• Task directions:
Begin at the line below that holds "For training a" and end at the line that holds "point to the hand", transcribing each line exactly and skipping any picture.
##############################
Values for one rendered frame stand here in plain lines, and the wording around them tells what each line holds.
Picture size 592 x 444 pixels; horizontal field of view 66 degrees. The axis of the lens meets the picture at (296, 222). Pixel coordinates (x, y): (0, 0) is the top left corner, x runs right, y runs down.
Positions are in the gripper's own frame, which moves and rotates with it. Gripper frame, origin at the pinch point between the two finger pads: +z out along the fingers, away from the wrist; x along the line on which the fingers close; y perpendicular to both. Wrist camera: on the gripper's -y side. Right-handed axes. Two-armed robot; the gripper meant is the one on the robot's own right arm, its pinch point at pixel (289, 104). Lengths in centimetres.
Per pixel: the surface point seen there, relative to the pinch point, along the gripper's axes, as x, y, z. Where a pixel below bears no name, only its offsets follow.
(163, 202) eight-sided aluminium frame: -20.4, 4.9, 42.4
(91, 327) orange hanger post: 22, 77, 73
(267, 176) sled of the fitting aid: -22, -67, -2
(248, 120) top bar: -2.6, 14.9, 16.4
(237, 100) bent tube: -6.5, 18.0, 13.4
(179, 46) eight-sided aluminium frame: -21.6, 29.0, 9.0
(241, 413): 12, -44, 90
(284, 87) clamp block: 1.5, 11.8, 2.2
##############################
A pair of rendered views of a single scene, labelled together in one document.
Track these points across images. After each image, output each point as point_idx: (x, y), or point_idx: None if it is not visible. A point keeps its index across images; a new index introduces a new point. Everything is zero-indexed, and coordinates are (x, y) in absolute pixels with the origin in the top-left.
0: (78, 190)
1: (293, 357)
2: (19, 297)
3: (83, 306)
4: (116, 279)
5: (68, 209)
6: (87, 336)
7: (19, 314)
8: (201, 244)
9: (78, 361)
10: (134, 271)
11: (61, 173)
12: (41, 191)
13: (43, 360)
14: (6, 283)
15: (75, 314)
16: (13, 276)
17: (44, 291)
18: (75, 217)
##############################
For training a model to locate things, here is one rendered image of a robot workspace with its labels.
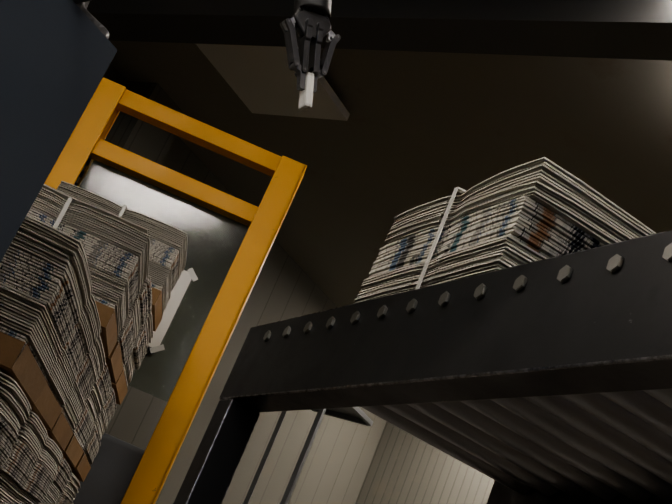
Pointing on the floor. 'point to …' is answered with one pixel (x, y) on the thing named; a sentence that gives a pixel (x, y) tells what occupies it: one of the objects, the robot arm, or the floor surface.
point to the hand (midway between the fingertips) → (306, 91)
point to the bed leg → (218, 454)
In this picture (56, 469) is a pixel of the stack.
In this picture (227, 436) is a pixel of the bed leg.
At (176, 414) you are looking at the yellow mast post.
##############################
• Written answer:
For training a model to locate things, here is one rendered image of a robot workspace with its labels.
Pointing on the floor. 'point to …' is answered with one pixel (x, y) on the thing named; a sentence that gives a pixel (x, y) tells what occupies it: one of the objects, the robot arm, or the floor surface.
point to the hand (midway between the fingertips) → (306, 91)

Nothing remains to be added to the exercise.